1 Leaders Caring for Themselves.

Leaders need to look to their own well-being and development. Resilience is different from endurance. It is about finding the times and places for self-recovery amongst the stretches of activity and includes:

physical well-being: finding your own exercise, moving your body between meetings, talking to people on the phone while walking, rather than doing everything via your desktop. Allowing for rest breaks in the day and weeks.

mental and emotional well being: create separation from work, for family, friends, and self. It is vital to focus on things outside of work that are engaging, fun and absorbing, which may be time with loved ones or maybe learning something new.

self-relating: being reflective and reflexive to deepen self-awareness and perspective, is vital. Noticing what is happening for you, what is energising, draining, and aggravating. Exploring why this may be. What are the assumptions you hold about yourself, others and the world that are serving you or not?

What might you need to let go of, to respond better to the changing world?

Coaches will help leaders with each of these, but the greatest scope to add value is the reflective/reflexive space. The inclination for most leaders is to drive themselves harder, do more, work longer hours. That is partly why so many now feel they are running on empty. It is not sustainable, and what is needed is to do things differently rather than do more. This means a change of gear or an upgrade in your personal operating system, so that you have a greater impact with what you do. To do this requires a deeper insight on yourself and your context, together with the courage to experiment, reflect and learn.

2 Leadership Teams Caring for Each Other and Those They Serve

Compassion was a key leadership contribution in the last year. This meant connecting with people’s humanity, understanding how their lives have been disrupted and sometimes, recognising their loss and grief. Not just in the business but across the ecosystem. For peers in a leadership team, taking time to build openness and trust, even when working virtually, is vital for resilience and performance. Going through tough times together can often strengthen a team but it can also cause friction.
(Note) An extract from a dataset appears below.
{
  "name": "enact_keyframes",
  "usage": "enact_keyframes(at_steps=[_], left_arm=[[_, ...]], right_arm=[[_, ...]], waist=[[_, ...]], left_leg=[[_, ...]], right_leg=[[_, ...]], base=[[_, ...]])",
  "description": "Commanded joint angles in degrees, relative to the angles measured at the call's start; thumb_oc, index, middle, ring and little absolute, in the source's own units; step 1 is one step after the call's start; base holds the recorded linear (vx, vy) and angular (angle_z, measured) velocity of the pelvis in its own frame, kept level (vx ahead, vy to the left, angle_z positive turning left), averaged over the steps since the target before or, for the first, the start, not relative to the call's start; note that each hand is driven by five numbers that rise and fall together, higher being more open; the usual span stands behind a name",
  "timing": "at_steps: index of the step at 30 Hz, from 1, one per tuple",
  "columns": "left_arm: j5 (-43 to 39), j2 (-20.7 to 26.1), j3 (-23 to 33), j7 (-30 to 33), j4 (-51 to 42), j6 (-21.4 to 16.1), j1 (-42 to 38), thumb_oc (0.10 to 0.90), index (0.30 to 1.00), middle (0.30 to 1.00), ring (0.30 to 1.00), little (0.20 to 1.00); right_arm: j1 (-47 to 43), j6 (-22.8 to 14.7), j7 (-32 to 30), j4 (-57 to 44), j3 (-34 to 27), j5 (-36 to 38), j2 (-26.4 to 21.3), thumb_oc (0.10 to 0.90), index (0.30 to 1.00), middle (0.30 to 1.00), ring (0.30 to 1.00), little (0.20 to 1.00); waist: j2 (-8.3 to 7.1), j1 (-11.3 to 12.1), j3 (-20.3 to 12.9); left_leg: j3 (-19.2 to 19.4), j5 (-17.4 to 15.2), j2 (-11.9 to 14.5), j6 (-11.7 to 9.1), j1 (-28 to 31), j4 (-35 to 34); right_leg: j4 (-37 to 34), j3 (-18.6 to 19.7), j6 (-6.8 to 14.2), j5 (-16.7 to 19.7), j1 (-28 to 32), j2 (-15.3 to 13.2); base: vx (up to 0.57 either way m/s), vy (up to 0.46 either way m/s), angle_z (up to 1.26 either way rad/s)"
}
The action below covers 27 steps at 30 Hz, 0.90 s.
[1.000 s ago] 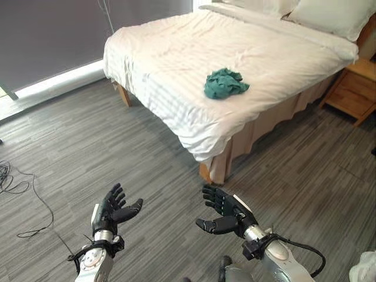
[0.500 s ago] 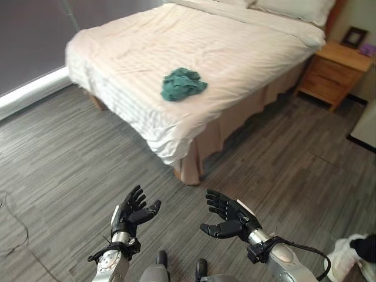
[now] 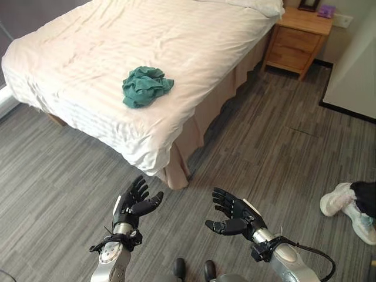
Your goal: Pick up bed clothes into laundry basket.
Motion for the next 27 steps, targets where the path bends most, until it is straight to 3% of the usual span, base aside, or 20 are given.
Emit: enact_keyframes(at_steps=[1,12,19,25,26,27], left_arm=[[1.32,3.45,1.83,-0.73,-5.37,-5.22,0.0,0.8,0.9,0.9,0.9,0.9],[1.3,3.72,0.42,-0.73,-5.82,-5.47,-1.37,0.8,0.9,0.9,0.9,0.9],[0.96,4.77,0.6,0.34,-5.78,-6.2,-3.04,0.8,0.9,0.9,0.9,0.9],[1.28,4.58,-0.06,0.4,-6.19,-6.36,-3.51,0.8,0.9,0.9,0.9,0.9],[1.46,3.27,13.27,2.17,-7.94,-5.09,1.14,0.8,0.9,0.9,0.9,0.9],[1.74,3.59,13.46,2.22,-7.93,-5.13,0.61,0.8,0.9,0.9,0.9,0.9]], right_arm=[[0.93,-4.74,1.16,-6.31,0.88,0.12,2.42,0.8,0.9,0.9,0.9,0.9],[1.63,-5.15,0.48,-5.31,0.88,-0.19,3.16,0.8,0.9,0.9,0.9,0.9],[-0.38,-5.11,0.32,-5.01,3.21,-0.35,3.14,0.8,0.9,0.9,0.9,0.9],[-0.6,-5.02,0.45,-5.32,3.46,0.02,2.81,0.8,0.9,0.9,0.9,0.9],[3.85,-8.77,-9.99,-0.4,-23.27,4.13,1.35,0.8,0.9,0.9,0.9,0.9],[4.52,-8.76,-10.69,-0.25,-23.84,2.53,1.43,0.8,0.9,0.9,0.9,0.9]], waist=[[-3.33,0.21,-3.38],[-3.57,-1.24,-2.36],[-5.44,-0.92,-0.13],[-6.69,-0.59,0.48],[-7.38,2.46,-4.51],[-6.56,1.43,-5.56]], left_leg=[[2.97,-4.45,1.51,-0.98,-2.24,1.58],[5.74,-3.71,0.25,-0.65,-2.7,-1.03],[8.72,-2.38,0.67,-0.89,-7.18,-1.26],[8.05,-2.07,1.06,-0.99,-7.2,-1.26],[2.21,-5.2,10.29,-5.05,-4.91,27.21],[4.3,-8.58,10.26,-4.81,-0.53,22.9]], right_leg=[[-3.41,1.08,8.24,3.76,0.41,-12.09],[-6.11,3.66,9.72,7.63,-2.62,-13.34],[-9.2,4.81,10.81,12.24,-7.49,-12.58],[-9.23,4.81,10.58,11.9,-7.17,-12.21],[-1.96,-6.79,2.36,-0.6,4.94,-7.41],[-1.5,-7.91,3.07,-0.66,4.38,-7.15]], base=[[0.01,0.038,-0.22],[-0.06,0.054,-0.19],[-0.12,0.012,-0.16],[-0.05,-0.006,-0.12],[-0.08,0.041,-0.01],[-0.1,0.105,0.13]])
Either way the shared experience needs to be processed and learning recognised, which requires generating a safe environment.
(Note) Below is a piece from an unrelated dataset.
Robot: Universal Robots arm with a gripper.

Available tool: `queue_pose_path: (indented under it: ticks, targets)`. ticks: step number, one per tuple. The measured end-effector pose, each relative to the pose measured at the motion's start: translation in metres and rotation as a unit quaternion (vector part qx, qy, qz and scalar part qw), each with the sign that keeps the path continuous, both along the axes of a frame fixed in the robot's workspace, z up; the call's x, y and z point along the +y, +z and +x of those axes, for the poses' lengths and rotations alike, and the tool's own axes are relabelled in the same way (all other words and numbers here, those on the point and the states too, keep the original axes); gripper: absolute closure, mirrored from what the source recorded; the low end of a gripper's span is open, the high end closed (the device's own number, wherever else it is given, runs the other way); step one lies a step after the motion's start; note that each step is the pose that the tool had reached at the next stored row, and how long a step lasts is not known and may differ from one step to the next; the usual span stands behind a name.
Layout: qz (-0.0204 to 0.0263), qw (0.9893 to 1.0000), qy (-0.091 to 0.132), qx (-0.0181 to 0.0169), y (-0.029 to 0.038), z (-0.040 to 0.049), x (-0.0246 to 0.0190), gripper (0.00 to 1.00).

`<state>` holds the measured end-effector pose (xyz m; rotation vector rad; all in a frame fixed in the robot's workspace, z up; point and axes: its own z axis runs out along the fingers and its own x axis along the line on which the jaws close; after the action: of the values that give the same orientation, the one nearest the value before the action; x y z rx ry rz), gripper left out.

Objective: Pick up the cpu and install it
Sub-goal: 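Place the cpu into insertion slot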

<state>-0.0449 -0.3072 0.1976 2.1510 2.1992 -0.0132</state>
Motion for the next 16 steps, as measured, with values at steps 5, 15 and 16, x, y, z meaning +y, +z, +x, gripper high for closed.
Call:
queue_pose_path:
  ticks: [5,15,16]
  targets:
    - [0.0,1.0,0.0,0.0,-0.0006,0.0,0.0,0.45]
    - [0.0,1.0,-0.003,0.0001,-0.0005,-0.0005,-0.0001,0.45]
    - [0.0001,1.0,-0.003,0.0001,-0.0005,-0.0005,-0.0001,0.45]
Team coaching can accelerate and deepen the capacity for a team to connect, building openness and honesty, appreciating each other’s strengths, and learning together. It can work through the points of tension and damaged relationships that undermine performance. If the team is together and supportive it will be better placed to face the next wave. Team growth can be facilitated virtually but addressing tensions is more difficult. In many countries there is growing scope to get people together again, even if the daily commute to an office may be a thing of the past. This offers more opportunity to surface underlying tensions and rejuvenate a team to face the future.

3 Expanding the Capacity for Processing Complexity

Many leaders and teams have been successful based on their expertise and their drive to set and achieve goals. Generally, this involves working within defined parameters and making assumptions about the future. The world can now seem overwhelmingly complex and fast-paced, requiring a systemic perspective. Leaders need to be much more comfortable and honest about not knowing and to recognise they must explore their way forward together. This means being willing to share their vulnerabilities and engaging in honest conversations with peers and stakeholders, drawing on their collective intelligence in framing opportunities/challenges and developing ways forward.
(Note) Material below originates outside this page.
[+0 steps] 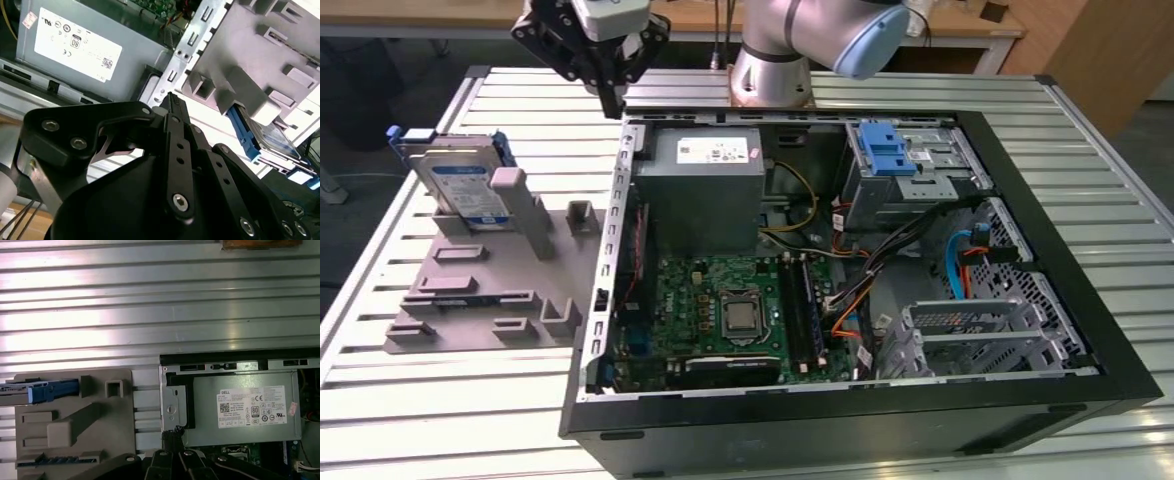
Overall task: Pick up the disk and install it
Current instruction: 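Reach for the disk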
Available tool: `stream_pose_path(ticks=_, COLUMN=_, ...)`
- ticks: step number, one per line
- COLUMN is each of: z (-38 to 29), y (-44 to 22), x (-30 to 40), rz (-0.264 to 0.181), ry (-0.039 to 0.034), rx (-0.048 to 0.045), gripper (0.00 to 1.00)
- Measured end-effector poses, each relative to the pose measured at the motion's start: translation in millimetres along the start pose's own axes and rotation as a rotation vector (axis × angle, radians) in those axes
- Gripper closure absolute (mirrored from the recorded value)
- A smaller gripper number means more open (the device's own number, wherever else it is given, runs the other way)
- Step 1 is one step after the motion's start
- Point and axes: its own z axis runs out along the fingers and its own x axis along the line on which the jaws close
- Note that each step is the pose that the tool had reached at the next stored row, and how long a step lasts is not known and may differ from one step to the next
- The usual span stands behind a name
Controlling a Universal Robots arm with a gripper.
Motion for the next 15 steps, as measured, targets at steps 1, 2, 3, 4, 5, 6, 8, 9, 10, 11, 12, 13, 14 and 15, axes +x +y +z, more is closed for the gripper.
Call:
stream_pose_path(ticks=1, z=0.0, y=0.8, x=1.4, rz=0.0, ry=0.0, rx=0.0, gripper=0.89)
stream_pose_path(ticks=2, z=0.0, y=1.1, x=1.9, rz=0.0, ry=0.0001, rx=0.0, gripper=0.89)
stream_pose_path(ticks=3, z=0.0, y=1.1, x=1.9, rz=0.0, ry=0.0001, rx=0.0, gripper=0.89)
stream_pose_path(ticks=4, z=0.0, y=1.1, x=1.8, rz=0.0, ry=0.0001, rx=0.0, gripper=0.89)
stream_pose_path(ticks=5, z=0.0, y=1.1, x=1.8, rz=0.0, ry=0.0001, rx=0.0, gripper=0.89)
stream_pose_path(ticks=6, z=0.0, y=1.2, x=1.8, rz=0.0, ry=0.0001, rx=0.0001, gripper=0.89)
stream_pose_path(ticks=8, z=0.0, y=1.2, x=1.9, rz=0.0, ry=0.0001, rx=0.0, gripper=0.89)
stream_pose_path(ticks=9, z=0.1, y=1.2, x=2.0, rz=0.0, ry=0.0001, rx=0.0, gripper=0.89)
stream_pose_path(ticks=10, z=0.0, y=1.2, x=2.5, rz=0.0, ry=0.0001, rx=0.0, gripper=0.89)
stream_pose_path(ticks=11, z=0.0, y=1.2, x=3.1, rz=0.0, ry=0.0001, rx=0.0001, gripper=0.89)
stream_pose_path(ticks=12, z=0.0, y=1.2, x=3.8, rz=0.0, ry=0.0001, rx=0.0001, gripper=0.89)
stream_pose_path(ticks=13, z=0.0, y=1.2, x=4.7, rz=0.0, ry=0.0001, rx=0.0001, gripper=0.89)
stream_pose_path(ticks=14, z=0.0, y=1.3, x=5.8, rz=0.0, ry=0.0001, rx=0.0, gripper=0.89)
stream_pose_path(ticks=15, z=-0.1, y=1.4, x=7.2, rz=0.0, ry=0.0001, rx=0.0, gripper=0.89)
I am currently reading President Obama’s book, “A Promised Land,” and note how he tackled intractable issues by having a good process in place to explore it with diverse groups, holding opposing perspectives. Embracing diversity in all its richness will help teams make progress in a complex and dynamic world. Leadership team agility means recognising their limitations, listening widely, taking action and remaining open to learning quickly.

The role of team coaching is to help create a safe space, to encourage vulnerability and real conversations. Holding the mirror-up to confront posturing or evasion and encourage honesty. A mindset coach will help in finding good processes for interacting, framing issues, and ensuring different perspectives are heard and considered. Also, for developing the capacities to notice, reflect and learn, even in mid-action, so that teams create experiments and plans which hold their purpose in mind and are agile in implementation.

In short, many leadership teams have been stretched to a point of exhaustion in the last year, handling both opportunities and challenges. We remain in stormy times, facing into societal shifts and the escalating challenge of climate change. Now is a time for renewal, better to take on the next wave of change. To step into this, leaders need to look deeply into themselves, shifting gear to renew their energies and openness to change. Leadership teams need to deepen connection and trust, while growing their capacities for sense-making and leading through complexity. As teams come together, whether face to face, or virtually, team coaches can partner them, to better to face into the waves of change.